● **SOURCE MATERIAL**

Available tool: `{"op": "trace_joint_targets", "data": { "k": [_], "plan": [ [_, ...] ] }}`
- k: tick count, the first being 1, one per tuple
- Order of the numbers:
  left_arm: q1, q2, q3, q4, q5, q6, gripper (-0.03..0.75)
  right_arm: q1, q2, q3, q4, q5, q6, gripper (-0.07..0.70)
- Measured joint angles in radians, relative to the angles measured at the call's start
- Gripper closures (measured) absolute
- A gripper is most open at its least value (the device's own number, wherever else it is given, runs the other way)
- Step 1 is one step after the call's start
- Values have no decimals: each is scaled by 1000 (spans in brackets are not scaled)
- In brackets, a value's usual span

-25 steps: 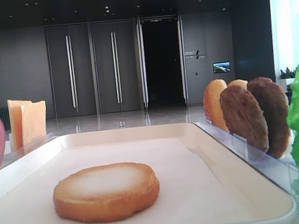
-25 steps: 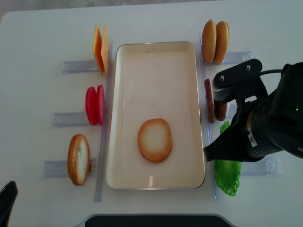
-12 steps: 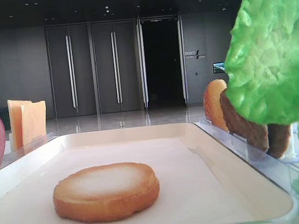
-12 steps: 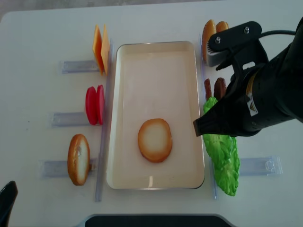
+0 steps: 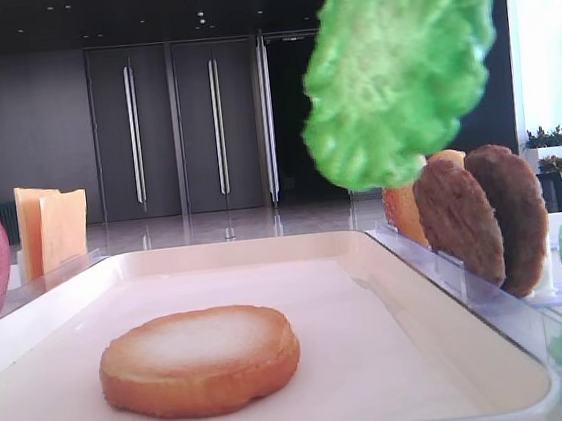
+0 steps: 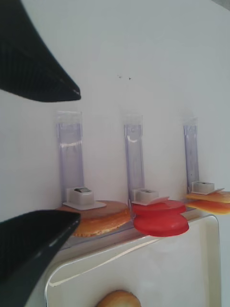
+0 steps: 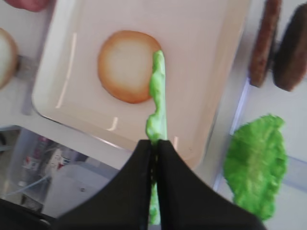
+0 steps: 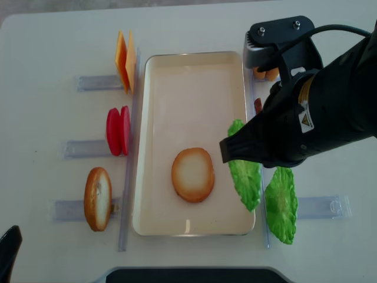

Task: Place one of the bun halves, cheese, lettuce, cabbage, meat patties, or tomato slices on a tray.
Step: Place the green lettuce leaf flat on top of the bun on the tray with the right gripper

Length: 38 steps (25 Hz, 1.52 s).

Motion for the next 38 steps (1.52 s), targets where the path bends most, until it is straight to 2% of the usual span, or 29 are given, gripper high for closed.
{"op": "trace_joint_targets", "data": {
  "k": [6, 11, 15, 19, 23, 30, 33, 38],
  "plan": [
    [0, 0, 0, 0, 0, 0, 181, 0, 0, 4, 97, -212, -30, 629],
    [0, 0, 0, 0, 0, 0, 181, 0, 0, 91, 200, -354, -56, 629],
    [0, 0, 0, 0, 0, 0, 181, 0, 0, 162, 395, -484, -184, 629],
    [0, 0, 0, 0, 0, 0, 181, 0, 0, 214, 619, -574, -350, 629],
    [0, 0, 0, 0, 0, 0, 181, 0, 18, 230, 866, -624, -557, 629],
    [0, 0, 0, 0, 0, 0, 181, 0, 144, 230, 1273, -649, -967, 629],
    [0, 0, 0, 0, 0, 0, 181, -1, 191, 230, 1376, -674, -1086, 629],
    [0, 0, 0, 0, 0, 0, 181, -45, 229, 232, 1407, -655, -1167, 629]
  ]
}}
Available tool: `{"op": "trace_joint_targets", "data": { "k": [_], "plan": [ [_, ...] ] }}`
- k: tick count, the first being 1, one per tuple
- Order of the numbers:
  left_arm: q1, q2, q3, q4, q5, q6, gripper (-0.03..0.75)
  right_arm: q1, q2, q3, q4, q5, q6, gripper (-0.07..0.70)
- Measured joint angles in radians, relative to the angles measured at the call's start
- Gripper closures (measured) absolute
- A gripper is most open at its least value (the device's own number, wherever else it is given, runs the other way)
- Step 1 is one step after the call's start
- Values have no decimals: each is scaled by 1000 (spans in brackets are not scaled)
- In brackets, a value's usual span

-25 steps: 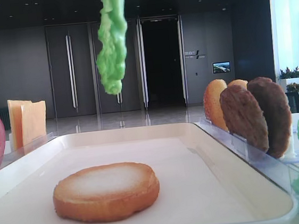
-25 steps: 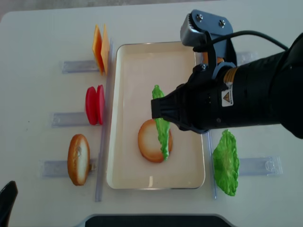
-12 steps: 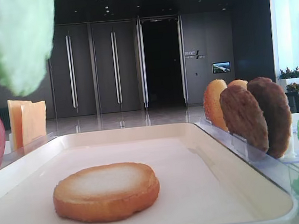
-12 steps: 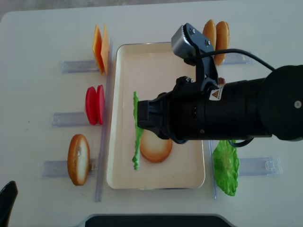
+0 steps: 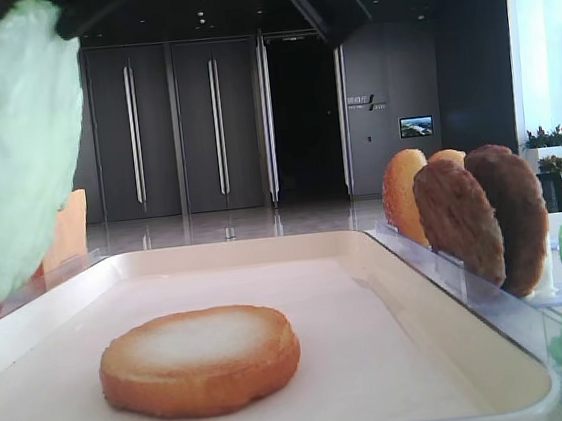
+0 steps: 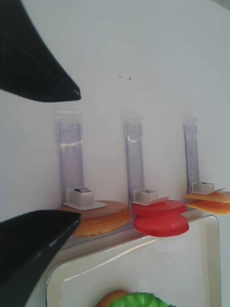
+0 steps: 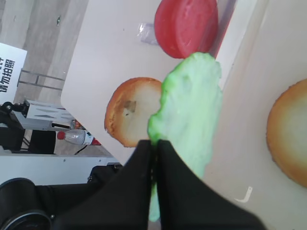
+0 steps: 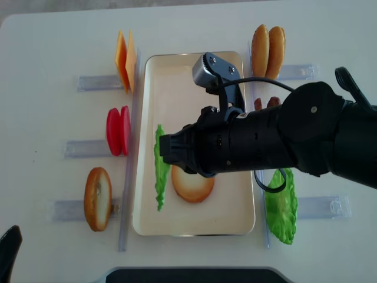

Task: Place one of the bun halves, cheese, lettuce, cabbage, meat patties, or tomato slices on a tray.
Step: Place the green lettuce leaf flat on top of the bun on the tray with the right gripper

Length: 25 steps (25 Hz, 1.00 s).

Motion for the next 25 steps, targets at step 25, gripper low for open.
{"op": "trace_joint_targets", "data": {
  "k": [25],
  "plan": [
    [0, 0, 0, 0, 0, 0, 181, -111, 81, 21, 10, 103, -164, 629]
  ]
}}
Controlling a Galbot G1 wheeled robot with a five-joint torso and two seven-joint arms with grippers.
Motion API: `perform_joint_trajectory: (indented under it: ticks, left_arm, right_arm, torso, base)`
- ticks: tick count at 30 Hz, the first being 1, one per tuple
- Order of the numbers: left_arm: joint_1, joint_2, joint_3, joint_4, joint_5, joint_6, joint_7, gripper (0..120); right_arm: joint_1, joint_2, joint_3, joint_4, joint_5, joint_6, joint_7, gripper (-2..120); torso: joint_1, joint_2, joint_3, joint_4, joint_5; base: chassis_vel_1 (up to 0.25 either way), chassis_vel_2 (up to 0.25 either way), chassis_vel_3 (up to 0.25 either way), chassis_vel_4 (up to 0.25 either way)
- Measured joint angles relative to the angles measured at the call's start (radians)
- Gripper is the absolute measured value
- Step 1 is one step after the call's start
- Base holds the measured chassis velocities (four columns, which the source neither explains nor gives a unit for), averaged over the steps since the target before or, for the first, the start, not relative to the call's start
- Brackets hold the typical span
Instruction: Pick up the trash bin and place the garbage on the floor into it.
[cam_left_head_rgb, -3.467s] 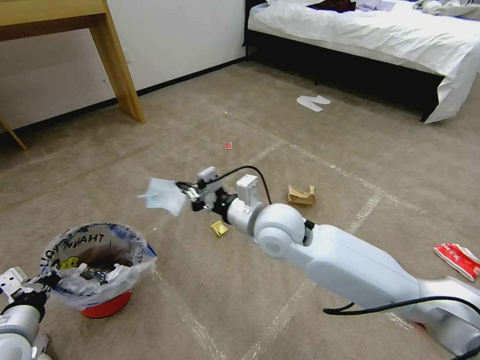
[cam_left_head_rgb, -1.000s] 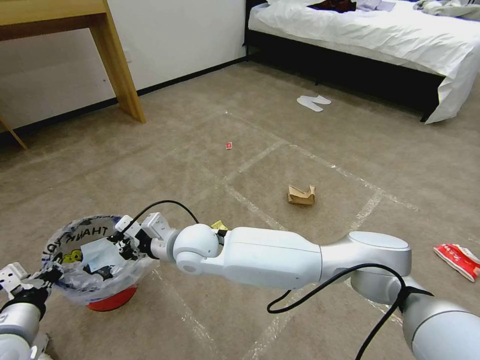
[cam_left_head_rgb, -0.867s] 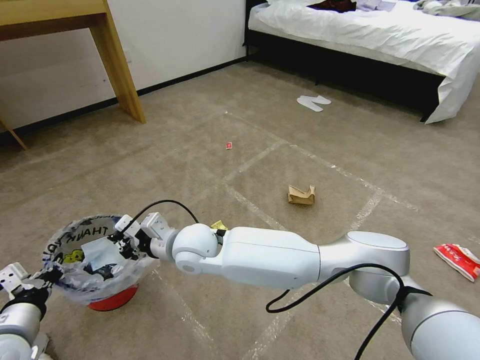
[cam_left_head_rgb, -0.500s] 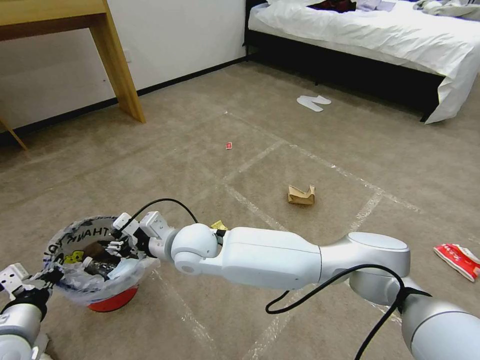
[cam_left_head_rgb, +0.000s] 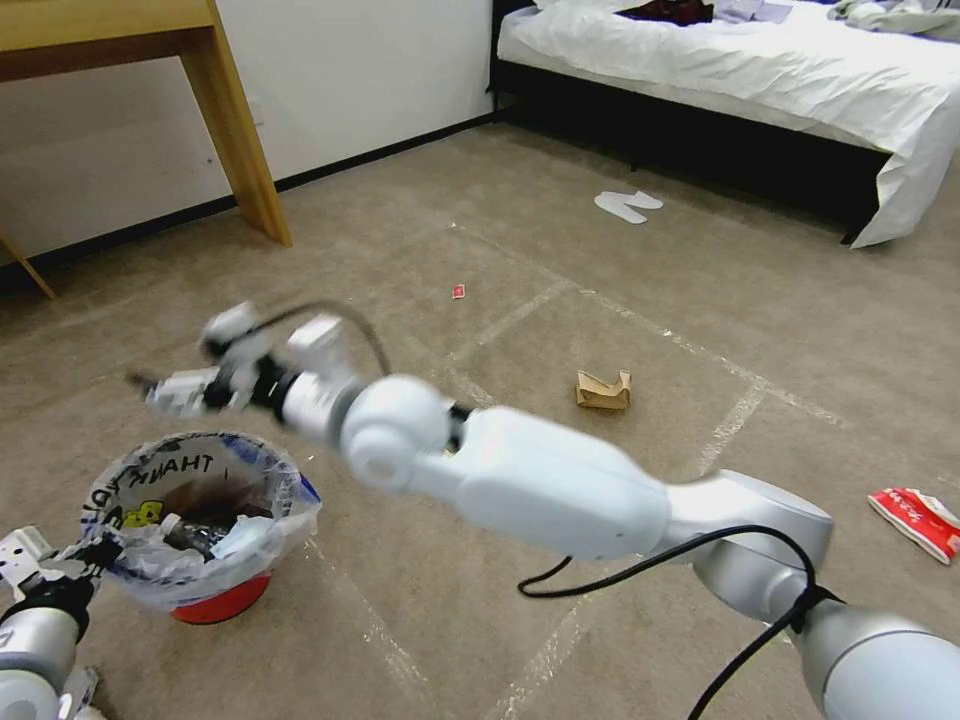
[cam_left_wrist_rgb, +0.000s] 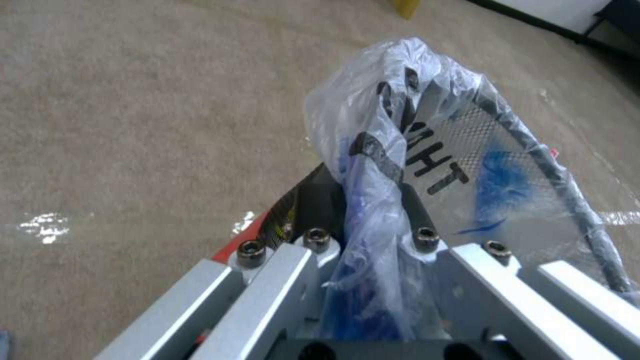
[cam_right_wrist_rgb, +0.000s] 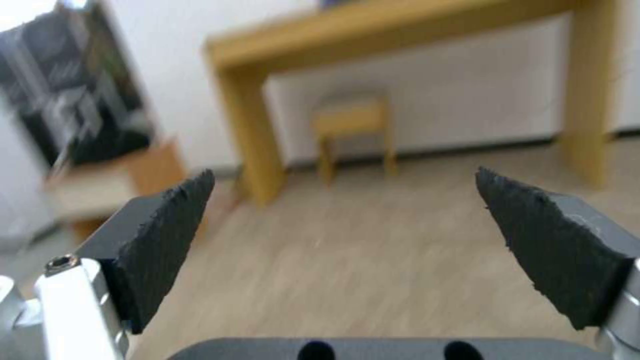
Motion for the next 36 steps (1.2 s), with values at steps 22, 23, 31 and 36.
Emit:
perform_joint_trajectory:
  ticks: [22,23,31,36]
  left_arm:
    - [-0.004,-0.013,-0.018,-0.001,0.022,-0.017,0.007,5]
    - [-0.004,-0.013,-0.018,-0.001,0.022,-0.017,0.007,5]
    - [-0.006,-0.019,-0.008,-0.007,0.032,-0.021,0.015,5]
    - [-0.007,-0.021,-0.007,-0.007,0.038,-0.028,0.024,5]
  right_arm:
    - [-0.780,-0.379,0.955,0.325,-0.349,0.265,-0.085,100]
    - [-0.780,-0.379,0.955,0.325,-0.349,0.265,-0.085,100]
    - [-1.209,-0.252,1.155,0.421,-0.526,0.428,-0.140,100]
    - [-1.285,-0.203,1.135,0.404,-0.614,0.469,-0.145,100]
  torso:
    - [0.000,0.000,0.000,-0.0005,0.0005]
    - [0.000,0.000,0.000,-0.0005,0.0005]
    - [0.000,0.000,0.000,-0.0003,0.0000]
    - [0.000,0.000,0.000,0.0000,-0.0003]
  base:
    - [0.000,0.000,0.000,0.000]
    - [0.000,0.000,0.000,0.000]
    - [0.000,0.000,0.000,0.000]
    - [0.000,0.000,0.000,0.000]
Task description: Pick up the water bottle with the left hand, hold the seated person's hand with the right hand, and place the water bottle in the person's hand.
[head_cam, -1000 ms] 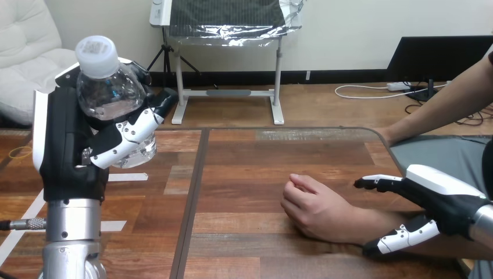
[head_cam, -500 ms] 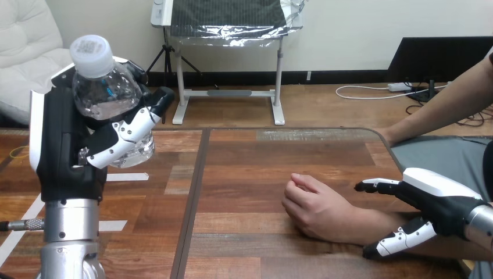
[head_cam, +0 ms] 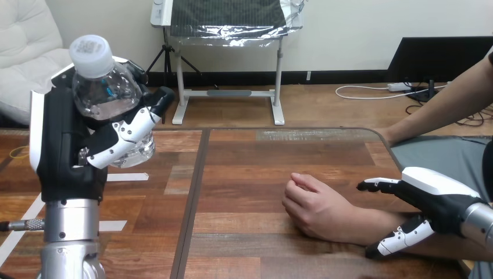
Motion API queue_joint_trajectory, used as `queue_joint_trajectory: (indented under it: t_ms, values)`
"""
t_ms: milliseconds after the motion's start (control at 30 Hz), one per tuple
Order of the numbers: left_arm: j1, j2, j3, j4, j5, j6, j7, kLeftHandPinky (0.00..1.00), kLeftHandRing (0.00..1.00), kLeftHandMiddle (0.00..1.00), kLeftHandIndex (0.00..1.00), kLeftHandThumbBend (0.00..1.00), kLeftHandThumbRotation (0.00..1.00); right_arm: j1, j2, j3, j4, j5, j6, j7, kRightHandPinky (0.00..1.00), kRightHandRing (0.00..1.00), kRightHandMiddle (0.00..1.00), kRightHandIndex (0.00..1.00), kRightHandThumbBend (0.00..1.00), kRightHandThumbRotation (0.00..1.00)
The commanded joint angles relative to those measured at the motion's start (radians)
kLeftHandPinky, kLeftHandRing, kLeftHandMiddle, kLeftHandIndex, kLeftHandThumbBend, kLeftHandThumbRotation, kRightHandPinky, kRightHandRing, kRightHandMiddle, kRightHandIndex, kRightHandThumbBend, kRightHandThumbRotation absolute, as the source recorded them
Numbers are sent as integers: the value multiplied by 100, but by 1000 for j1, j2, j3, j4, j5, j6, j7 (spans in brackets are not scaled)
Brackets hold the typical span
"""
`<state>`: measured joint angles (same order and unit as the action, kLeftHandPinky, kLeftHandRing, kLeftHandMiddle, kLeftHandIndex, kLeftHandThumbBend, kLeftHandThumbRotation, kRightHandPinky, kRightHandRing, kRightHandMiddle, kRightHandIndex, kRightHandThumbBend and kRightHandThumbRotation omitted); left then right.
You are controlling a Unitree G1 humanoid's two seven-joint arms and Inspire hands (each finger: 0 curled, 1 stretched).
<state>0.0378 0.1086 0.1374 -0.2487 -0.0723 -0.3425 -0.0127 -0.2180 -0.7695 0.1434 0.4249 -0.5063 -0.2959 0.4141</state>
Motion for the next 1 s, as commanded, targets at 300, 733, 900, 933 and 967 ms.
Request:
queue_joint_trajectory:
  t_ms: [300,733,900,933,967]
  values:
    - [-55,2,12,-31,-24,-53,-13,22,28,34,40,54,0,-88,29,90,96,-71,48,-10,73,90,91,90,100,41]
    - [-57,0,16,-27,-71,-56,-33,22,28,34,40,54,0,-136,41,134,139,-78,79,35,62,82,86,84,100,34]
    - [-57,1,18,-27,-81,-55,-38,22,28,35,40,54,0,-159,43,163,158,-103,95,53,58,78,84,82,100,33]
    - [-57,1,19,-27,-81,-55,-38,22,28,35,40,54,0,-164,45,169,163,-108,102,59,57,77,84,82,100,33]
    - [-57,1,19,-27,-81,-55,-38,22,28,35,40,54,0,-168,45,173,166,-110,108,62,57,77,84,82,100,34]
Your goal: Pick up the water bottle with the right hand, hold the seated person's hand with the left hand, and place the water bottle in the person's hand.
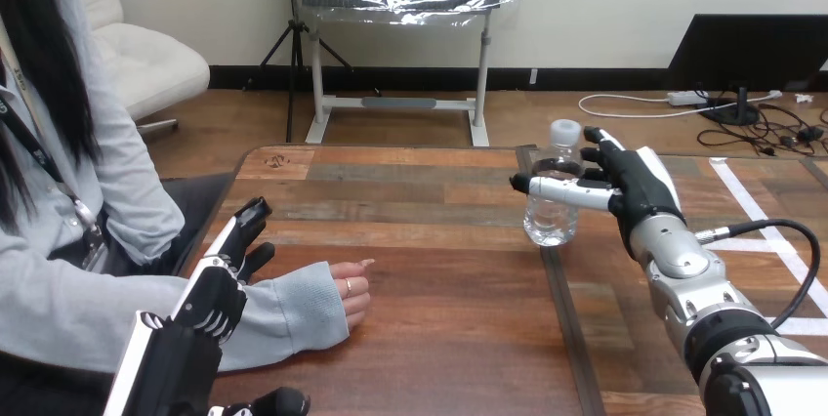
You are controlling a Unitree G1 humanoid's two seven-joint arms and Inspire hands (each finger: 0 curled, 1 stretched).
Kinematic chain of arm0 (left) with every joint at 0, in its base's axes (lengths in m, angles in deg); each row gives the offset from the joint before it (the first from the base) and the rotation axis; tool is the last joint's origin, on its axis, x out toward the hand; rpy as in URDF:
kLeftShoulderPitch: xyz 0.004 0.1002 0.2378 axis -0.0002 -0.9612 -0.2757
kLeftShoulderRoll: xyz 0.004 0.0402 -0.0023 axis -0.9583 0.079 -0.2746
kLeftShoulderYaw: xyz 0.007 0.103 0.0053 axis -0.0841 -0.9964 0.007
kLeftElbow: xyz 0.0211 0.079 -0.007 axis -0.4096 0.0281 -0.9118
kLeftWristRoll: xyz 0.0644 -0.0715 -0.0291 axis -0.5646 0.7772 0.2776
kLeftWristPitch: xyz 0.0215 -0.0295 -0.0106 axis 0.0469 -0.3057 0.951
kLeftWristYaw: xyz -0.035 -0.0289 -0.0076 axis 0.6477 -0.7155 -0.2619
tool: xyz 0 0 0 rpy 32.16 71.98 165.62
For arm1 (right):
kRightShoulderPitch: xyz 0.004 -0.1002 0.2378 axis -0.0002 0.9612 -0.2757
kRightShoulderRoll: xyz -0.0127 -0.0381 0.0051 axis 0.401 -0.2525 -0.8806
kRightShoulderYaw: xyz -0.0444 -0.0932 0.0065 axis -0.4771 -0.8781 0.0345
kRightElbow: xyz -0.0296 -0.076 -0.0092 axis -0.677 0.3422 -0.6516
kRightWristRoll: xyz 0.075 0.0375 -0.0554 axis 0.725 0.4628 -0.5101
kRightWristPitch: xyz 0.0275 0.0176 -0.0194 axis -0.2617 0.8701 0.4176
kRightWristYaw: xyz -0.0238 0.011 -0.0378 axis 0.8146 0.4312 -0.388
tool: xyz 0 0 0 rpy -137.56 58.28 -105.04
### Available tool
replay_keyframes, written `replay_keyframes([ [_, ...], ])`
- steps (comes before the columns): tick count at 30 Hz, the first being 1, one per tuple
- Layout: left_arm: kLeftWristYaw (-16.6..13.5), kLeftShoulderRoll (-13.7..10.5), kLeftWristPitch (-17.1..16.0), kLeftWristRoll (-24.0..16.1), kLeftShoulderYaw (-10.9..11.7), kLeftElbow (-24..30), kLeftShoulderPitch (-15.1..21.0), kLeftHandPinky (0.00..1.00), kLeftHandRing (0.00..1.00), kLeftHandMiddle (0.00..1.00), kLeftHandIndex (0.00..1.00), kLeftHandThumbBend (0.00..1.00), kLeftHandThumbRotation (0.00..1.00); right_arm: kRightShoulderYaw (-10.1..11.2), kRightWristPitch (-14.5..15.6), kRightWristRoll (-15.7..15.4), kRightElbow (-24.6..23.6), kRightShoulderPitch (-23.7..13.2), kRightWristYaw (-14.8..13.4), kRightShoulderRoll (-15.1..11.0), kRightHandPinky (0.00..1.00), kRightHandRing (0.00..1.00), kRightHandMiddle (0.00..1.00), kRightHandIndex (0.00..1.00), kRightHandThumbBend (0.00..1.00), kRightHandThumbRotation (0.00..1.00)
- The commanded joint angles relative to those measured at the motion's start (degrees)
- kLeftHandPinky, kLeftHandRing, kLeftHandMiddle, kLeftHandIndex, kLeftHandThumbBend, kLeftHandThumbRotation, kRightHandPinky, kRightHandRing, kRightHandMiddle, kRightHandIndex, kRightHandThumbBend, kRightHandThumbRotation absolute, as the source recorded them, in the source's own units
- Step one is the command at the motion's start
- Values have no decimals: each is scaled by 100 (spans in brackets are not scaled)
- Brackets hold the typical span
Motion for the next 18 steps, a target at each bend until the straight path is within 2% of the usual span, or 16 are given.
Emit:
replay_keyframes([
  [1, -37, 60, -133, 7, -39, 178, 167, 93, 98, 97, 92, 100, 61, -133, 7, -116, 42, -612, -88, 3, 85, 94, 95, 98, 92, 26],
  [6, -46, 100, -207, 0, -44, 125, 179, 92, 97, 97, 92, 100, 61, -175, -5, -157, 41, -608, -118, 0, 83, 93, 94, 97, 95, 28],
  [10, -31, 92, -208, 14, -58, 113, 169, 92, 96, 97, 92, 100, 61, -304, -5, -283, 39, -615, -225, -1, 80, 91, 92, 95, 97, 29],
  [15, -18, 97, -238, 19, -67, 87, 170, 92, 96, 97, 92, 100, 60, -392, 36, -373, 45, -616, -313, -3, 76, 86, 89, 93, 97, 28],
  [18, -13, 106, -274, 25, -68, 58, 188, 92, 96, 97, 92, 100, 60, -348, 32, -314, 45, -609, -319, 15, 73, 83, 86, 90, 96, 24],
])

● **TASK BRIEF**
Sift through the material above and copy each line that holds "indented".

● **ANSWER SPACE**
Motion API: `perform_joint_trajectory: (indented under it: ticks, left_arm, right_arm, torso, base)`
Motion API queue_joint_trajectory, used as `queue_joint_trajectory: (indented under it: t_ms, values)`

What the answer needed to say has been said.